Material for the task =

※ ※ ※

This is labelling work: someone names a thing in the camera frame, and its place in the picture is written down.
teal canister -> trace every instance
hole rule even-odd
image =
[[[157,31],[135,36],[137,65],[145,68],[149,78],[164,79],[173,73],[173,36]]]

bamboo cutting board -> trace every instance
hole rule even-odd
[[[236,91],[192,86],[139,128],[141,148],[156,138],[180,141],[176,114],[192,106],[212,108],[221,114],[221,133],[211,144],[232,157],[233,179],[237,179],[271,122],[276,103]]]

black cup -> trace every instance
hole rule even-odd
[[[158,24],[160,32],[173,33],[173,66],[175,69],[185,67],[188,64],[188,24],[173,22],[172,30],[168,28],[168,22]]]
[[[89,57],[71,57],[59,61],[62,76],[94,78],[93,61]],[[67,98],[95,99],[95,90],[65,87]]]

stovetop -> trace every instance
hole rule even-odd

※ ※ ※

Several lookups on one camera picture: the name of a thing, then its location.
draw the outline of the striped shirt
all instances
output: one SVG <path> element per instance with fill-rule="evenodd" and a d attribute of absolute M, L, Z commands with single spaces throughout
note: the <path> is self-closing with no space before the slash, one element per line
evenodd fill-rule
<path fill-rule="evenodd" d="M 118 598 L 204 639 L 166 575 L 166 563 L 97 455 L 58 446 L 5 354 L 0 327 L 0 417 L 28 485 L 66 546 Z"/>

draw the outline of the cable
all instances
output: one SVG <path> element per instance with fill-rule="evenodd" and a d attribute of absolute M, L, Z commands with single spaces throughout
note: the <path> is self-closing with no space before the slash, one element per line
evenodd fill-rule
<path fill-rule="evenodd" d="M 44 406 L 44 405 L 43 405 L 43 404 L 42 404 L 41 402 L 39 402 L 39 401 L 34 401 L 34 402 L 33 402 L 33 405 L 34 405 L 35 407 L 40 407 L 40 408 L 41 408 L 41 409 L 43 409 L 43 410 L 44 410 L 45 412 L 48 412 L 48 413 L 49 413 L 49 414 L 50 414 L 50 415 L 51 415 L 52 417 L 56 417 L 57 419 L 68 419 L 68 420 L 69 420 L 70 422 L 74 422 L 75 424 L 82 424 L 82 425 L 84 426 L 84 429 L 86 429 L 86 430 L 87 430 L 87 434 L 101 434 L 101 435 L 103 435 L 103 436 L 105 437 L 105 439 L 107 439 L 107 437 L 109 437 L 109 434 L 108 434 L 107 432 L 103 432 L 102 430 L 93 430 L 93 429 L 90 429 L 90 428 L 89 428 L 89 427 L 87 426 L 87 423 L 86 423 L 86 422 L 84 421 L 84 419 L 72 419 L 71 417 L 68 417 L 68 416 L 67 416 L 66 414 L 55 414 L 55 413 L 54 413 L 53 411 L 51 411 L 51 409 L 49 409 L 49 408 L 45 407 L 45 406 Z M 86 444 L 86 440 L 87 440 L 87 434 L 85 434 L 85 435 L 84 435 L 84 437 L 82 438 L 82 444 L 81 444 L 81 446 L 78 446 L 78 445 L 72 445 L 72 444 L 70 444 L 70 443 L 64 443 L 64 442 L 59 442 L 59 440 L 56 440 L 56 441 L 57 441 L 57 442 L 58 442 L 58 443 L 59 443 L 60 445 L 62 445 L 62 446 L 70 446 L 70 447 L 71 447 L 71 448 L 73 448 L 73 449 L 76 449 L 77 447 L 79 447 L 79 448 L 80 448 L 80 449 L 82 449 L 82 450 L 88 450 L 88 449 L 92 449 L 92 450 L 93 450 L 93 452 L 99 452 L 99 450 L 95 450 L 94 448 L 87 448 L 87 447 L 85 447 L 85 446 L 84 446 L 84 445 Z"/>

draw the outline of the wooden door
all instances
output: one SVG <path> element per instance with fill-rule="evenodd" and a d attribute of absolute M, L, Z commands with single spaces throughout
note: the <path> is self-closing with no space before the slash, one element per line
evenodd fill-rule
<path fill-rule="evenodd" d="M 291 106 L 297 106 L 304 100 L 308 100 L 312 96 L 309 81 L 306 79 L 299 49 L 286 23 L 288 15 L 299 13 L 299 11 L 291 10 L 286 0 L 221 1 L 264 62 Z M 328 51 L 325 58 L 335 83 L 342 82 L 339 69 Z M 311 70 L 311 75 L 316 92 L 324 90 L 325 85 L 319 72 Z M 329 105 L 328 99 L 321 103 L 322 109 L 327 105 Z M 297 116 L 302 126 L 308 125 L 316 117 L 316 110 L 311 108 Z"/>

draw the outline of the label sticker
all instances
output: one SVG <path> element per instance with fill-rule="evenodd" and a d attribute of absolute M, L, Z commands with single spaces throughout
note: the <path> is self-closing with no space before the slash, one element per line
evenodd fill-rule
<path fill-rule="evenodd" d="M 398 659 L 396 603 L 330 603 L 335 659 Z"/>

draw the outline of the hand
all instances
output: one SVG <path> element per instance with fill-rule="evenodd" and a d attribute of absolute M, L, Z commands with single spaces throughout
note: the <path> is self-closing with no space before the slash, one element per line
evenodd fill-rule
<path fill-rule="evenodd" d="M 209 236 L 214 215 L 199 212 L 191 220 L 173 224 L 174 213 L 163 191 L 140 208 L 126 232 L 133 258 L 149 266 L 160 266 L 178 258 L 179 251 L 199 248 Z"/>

※ ※ ※

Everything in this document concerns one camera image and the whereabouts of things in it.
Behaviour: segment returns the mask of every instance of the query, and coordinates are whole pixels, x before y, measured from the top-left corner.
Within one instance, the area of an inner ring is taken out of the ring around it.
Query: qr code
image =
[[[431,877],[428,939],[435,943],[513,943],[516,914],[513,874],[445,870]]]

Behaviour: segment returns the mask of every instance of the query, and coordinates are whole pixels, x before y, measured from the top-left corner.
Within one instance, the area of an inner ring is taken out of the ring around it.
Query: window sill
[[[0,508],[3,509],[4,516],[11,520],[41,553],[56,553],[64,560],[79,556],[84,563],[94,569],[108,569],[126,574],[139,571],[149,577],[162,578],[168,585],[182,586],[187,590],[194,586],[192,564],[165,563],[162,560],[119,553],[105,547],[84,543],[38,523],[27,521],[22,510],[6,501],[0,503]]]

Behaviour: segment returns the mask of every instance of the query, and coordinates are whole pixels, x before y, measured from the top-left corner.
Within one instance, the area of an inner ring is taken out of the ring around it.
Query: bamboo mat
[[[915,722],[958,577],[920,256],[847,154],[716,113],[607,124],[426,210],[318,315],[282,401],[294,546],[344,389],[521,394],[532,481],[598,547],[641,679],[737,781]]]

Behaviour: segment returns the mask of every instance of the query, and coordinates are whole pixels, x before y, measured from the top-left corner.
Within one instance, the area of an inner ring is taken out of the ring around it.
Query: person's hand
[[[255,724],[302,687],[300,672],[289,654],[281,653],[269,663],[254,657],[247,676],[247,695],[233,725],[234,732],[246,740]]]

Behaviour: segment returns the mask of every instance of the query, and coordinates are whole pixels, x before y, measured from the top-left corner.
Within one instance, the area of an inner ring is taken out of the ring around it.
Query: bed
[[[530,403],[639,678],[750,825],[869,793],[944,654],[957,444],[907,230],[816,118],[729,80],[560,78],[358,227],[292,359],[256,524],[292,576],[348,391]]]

※ ※ ※

Task = In the listing above, start at the line with "This is labelling", go on through the line with "bamboo cutting board -> trace every instance", and copy each of those lines exactly; leave out all the rest.

Finished task =
This is labelling work: someone names a thing in the camera frame, and its place in the picture is written down.
teal canister -> trace every instance
hole rule even-odd
image =
[[[157,31],[135,36],[137,65],[145,68],[149,78],[164,79],[173,73],[173,36]]]

bamboo cutting board -> trace every instance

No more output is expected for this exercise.